According to the GSMA, there will be 1.1 billion 5G connections globally by 2025, at which time GSMA Intelligence projects that 5G will cover one third of the world’s population. To truly grasp the benefits, it’s important to clarify the differences between current technology and the projections for 5G. In comparison to existing 4G LTE networks, 5G is expected to offer up to 100x higher user data rates, 100x more connected devices, 10x reduction in latency, 1000x more data volume, and a perceived network availability of 99.999%.

What many consumers are most thrilled about is the prospect of faster download speeds on advanced mobile devices, but what they may not realise is that that this is only half the picture. Once the wireless signal is received by a cell tower, it then jumps onto optical networks, to travel, typically all the way, to the data centre hosting the accessed content. Without these optical wireline networks, the significant performance increased promised by 5G simply cannot be realised.

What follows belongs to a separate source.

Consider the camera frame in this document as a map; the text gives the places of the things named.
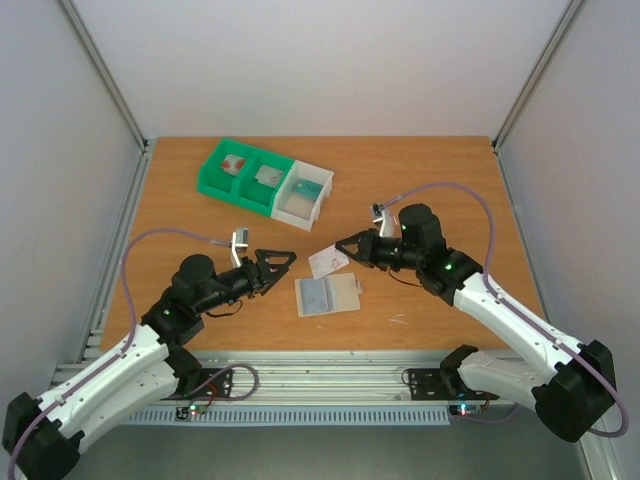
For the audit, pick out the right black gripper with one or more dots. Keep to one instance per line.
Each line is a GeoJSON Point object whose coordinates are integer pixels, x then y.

Therefore, with the marriage of wireless and wireline network improvements providing guaranteed end-to-end performance, we can expect to see opportunities opening up for exciting new applications across the mobile communications sector. In addition, via network slicing – the logical partitioning of a single physical network into multiple virtual networks, each with its own end-to-end performance guarantees – operators will be able to open up new applications and associated revenue streams alongside a significantly improved end-user – man and machine – experience.

Looking at the bigger picture, 5G is poised to unleash game-changing applications like remote robotics control, autonomous self-driving cars, and untethered augmented/virtual, to name just a few, that will change how all of us go about our day-to-day business and personal lives.

Moving to 5G – next steps for operators
Despite the temptation to think of 4G as a ‘soon to be dead’ technology, it’s important to treat 5G and 4G as complimentary, as 5G is not intended to outright replace previous generations of mobile technology.

In fact, we will have several more years of healthy 4G growth, with millions of new connections to be added globally. Even when 5G does start to roll out – most likely in a select group of countries such as the US, China, Japan and India, it won’t replace 4G. Instead, 4G and its multiple variants (LTE, LTE-A, and LTE-A Pro) will still play a key role in mobile networking for many years to come – particularly for less bandwidth-heavy and latency-sensitive use cases. This means operators need to plan for both 4G today and 5G tomorrow, as both will coexist and share same network resources for the foreseeable future.

More importantly, the process of upgrading existing networks is expected to be long and complex. Despite the numerous field trials announced over the past year, most fell under the pre-5G classification, as industry standards had still not been agreed upon. When the 5G New Radio (NR) Non-Standalone (NSA) standard was approved last December, it finally allowed MNOs and vendors to begin testing standards-based wireless technologies before wide-scale 5G deployments will commence, with vigour.

However, for operators, this means that their wireline networks – interconnecting radios to data centres where accessed content is hosted and everything in between – must undergo a process of modernisation, to maximise data transmission capabilities, minimise latency, improve reliability, and scale to tens of billions of machine (IoT) if the full promise of 5G to be successfully and reliably commercialised.

Prepare for tomorrow, today
Building infrastructure to support 5G will be a massive undertaking. For most operators, the journey is going to take many years before the bulk of their network is updated, similar to when previous generations of mobile technology came to market. However, because of the extended timescale, it’s important that operators begin planning their wireline upgrades now to make the necessary improvements to speed up the process of transforming their networks and to remain highly competitive going forward.

As operators continue to scale their networks for ongoing 4G adoption – much of which will fund future 5G deployments – it is critical to take expected 5G performance requirements into account to avoid costly, risky, and time-consuming rip-and-replace scenarios in the future, which no operator wants or can afford.

We know that for the foreseeable future, 4G and 5G will coexist and share much of the wireline network from cell sites to data centres where access content is hosted, and everything in between. Therefore, operators must consider the bigger end-to-end picture across both wireless and wireline domains and plan well ahead to ensure that all infrastructure development meets the needs of the current 4G environment, whilst strategically fulfilling the requirements of the 5G networks of the not so distant future.